Quando entendemos que a contágio se espalhou um pouco mais desde os primeiros 28 dias, porém continua contido e o resto do mundo revolveu esquecer daquela parte do planeta, como reforça a presença de um soldado forasteiro, que ao contrário dos nativos, não parou no tempo e utiliza referências modernas que os mais novos não conseguem compreender, resta descobrir como os infectados resistem às limitações da própria doença depois de tanto tempo. Os criadores do primeiro filme não negam que o período de incubação seja curto para muitos contaminados, já que os vemos por toda a história, só que em uma quantidade que possibilita o combate; mas devem também ter considerado a paciente 1.2 do segundo filme e a condição genética dela, para justificar alguma espécie de mutação na segunda onda de contaminações, que gerou “zumbis” mais evoluídos. É a primeira vez que temos categorias distintas para os vilões, possível somente pela longa espera por uma sequência nesta franquia, com o fator tempo se manifestando de modos diferentes em corpos adoecidos diferentes. Temos os lentos rastejantes que consomem tudo o que encontram, desviando do maior atrativo destas histórias, sem perder o potencial ameaçador. Temos os mais mortos do que vivos, que irão desaparecer em dias e temos também as versões premium dos contagiados, que estão carregando o vírus de maneira surpreendente e assustadora, somente há alguns passos de distância de serem considerados primitivos comuns. Até hierarquia existe entre estes últimos exemplos mencionados e um dos líderes é do tipo que gera impacto no público, pela digamos, grandiosidade de sua personalidade. 
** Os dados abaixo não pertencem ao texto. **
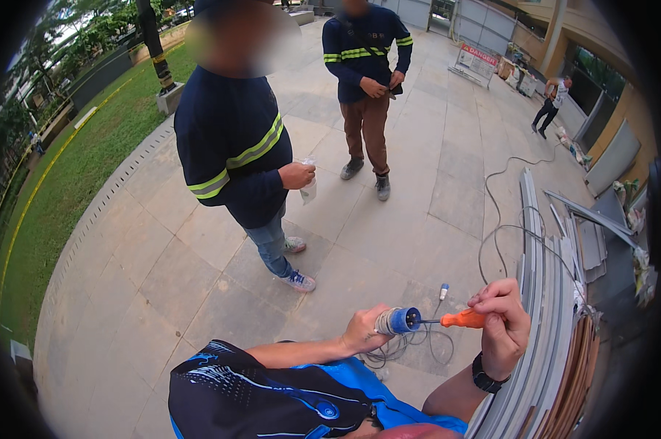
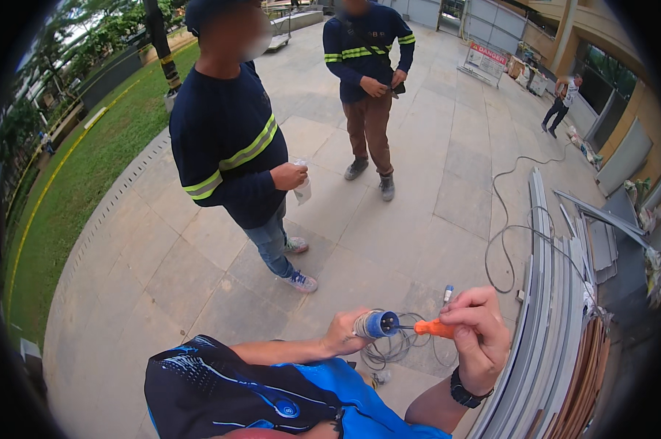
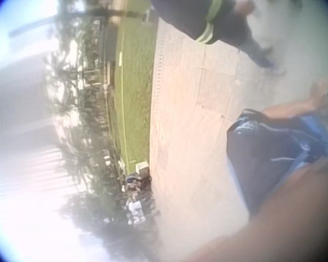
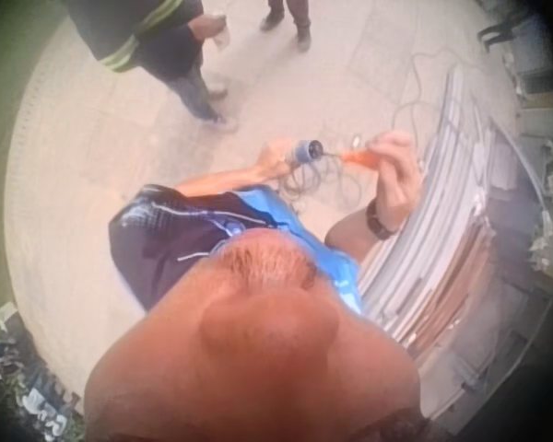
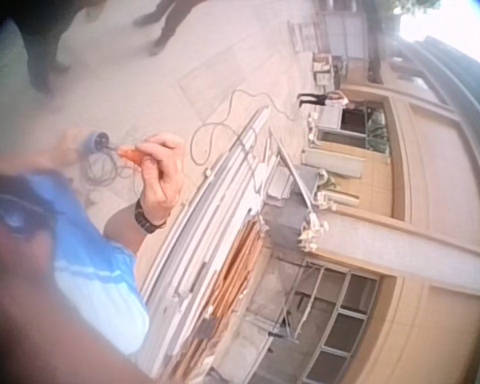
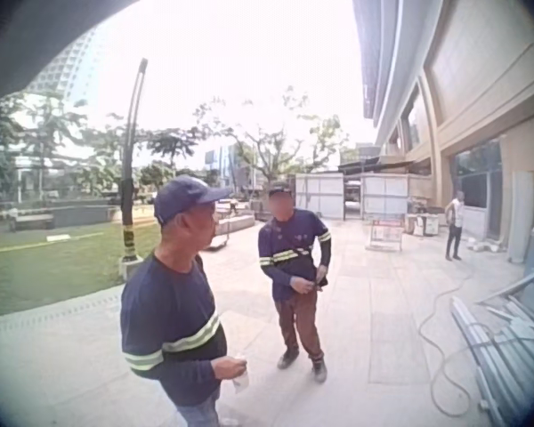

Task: The person uses a screwdriver to open and adjust a blue industrial electrical connector, then closes it and walks toward a danger sign while holding the connector and tool.

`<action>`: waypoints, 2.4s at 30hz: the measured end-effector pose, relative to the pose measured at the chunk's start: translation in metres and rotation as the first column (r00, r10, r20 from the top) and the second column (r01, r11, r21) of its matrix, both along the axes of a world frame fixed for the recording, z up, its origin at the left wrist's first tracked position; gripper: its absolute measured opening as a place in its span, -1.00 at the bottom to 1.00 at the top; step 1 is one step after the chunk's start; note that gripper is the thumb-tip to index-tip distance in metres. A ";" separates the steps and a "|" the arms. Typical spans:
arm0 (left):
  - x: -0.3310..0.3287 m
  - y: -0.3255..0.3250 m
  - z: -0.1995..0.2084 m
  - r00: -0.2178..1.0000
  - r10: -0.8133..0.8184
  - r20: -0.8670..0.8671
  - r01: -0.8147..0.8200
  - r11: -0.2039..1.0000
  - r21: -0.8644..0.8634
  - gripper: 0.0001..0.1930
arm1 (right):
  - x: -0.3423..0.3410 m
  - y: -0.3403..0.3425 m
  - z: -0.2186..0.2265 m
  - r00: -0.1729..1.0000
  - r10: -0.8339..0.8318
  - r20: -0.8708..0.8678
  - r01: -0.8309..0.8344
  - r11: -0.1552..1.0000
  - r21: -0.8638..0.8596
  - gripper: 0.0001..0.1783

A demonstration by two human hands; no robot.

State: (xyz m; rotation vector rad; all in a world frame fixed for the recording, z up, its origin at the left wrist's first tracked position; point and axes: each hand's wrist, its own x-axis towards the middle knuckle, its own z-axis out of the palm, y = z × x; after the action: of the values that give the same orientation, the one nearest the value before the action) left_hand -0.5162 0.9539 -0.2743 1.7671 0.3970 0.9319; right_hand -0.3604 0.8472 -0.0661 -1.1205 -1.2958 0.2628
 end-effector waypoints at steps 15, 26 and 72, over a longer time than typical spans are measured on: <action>-0.006 0.009 0.010 0.994 -0.099 0.036 0.095 0.991 0.092 -0.64 | 0.013 0.004 -0.003 0.957 0.289 -0.026 -0.283 0.951 0.128 -0.92; -0.010 0.007 0.021 0.991 -0.131 0.024 0.131 0.991 -0.011 -0.64 | -0.007 0.014 -0.015 0.921 0.221 -0.320 -0.042 0.874 0.484 -0.71; -0.012 0.009 0.026 0.990 -0.136 -0.023 0.135 0.989 -0.052 -0.55 | -0.038 0.019 0.018 0.967 -0.250 0.037 0.248 0.967 0.062 -0.91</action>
State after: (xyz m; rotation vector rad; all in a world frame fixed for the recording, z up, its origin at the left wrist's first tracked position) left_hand -0.5283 0.9631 -0.2483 1.7389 0.3107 0.7963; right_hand -0.3986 0.8665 -0.0485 -1.2325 -1.1793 0.0138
O modo como a narrativa se apresenta, é bastante incomum. Como foi mencionado antes, nem tudo são rosas fétidas e ensanguentadas neste filme de terror, que esperamos tanto tempo para ver. É como se estivéssemos diante dos três primeiros de seis ou oito capítulos de uma minissérie e não um filme normal, sem que este fato tenha sido previamente acordado entre as partes… produção e audiência, para ser esclarecido somente quando percebemos que personagens ganham e perdem destaque, dependendo do episódio (ou no caso, na parte específica da história). De qualquer forma, a direção de Boyle é mais do que competente para fazer uma transição entre protagonistas, quando o seguinte permanece tão interessante quanto o anterior, enriquecendo uma história cheia de elementos a serem estudados pelo público, depois que as luzes da sala do cinema se acendem. Sai o pai, entra a mãe (Jodie Comer, maravilhosa), para a nossa estranheza à princípio e depois para abençoar o roteiro, quando eu achava (e eu preciso parar de achismos) que ela seria completamente desperdiçada em uma cama por toda a história. O mais interessante, é que ela não vem para assumir o papel de responsável pelo menino, pela porção do filme em que acompanhamos sua presença com admiração e tensão. É para que ela sempre esteja ao lado de Spike, que o jovem desbravador se aventura pela floresta contaminada, em busca de uma lenda criada por sintomas clássicos de isolamento e medo. A história é ampla, mas a jornada é toda daquele que nasceu em uma parte do mundo que se recusa a morrer. Eu mal posso esperar para ver o menino crescer.